Gøye was granted a canonate at Roskilde Cathedral (until 1558). In 1548, when Princess Anne became betrothed to Augustus of Saxony, he was part of the grandiose procession of nobles that escorted her to Saxony. In 1564–66, he took part in the Seven-Year War with Sweden without distinguishing himself.

In 1549 or earlier, he married Birgitte Bølle (1530–1595). She was the daughter of privy councillor Erik Bølle (c. 1495–1562) and Sophie Rud (død 1555).

He inherited Avnsbjerg from his father. After the death of his elder brother, Eskil, he came into possession of Gunderslevholm, through his marriage to Birgitte Bølle he became the owner of Orebygård, and the death of his nephew Oluf Mouritsen Krognos brought him into possession of Bregentved (sold 1581) and Bollerup. He was an ehthusiastic and skilled manager of his estates. The dairy at Avnsbjerg was noted for being one of the finest of its time in Denmark.

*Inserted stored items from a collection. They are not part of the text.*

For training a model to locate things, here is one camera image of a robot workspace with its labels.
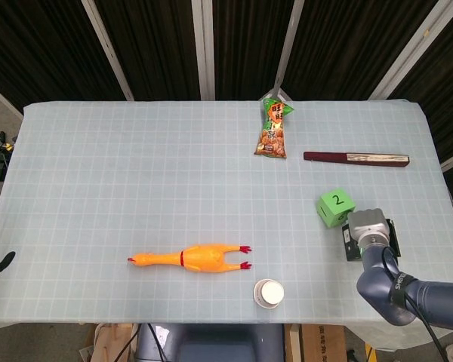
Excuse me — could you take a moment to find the black velcro strap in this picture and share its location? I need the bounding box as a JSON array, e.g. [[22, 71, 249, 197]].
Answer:
[[387, 274, 417, 305]]

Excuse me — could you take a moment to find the light blue grid tablecloth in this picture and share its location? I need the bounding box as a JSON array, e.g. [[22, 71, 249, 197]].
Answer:
[[0, 98, 453, 342]]

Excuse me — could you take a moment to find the pale wooden slat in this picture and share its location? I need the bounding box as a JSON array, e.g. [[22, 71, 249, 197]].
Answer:
[[285, 324, 302, 362]]

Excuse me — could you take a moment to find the brown cardboard box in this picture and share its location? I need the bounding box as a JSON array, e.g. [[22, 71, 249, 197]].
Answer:
[[300, 324, 348, 362]]

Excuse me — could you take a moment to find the yellow rubber chicken toy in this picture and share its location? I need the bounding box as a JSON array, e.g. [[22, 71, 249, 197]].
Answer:
[[127, 243, 253, 273]]

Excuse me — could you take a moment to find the dark red folded fan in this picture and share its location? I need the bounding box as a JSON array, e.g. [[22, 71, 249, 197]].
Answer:
[[303, 151, 411, 168]]

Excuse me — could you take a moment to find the green numbered paper cube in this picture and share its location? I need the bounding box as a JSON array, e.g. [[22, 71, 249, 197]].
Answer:
[[316, 187, 356, 229]]

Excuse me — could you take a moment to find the black open cardboard box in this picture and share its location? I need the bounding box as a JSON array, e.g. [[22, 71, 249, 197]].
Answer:
[[341, 217, 402, 262]]

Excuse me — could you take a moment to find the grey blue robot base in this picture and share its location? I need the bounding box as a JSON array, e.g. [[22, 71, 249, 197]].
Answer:
[[135, 323, 286, 362]]

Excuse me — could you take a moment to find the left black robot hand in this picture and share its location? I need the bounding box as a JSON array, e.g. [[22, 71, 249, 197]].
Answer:
[[0, 251, 17, 280]]

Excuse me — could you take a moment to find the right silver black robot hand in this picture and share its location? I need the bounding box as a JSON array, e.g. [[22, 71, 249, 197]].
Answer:
[[347, 207, 390, 246]]

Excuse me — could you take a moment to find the light wooden board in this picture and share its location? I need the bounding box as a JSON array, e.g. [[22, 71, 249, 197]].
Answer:
[[93, 323, 139, 362]]

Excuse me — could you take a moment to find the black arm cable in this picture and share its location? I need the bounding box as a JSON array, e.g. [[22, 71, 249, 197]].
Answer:
[[381, 245, 449, 362]]

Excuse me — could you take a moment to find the white paper cup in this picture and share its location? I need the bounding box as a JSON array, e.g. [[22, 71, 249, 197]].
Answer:
[[252, 278, 285, 310]]

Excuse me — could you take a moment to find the green orange snack bag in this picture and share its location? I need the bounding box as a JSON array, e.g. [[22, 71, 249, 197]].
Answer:
[[253, 96, 296, 160]]

He had a reputation for being a rather ruthless businessman and landlord and was involved in numerous legal controversies. In 1573, he unsuccessfully tried to have the establishment of Herlufsholm School overturned.

hvis stiftelse G. forgæves søgte at omstøde. Ingen kunne derimod tvinge ham til at opfylde Oluf Mouritsens testamentariske bestemmelse om oprettelsen af hospitaler ved hans efterladte hovedgårde.

Høye died in Viborg in 1584 but is buried in Gunderslev Church. His son and only child had died back in 1550, and Gunderslevholm was therefore passed to his nephew, Mogens Gøye, a son of his younger brother, Falk Gøye.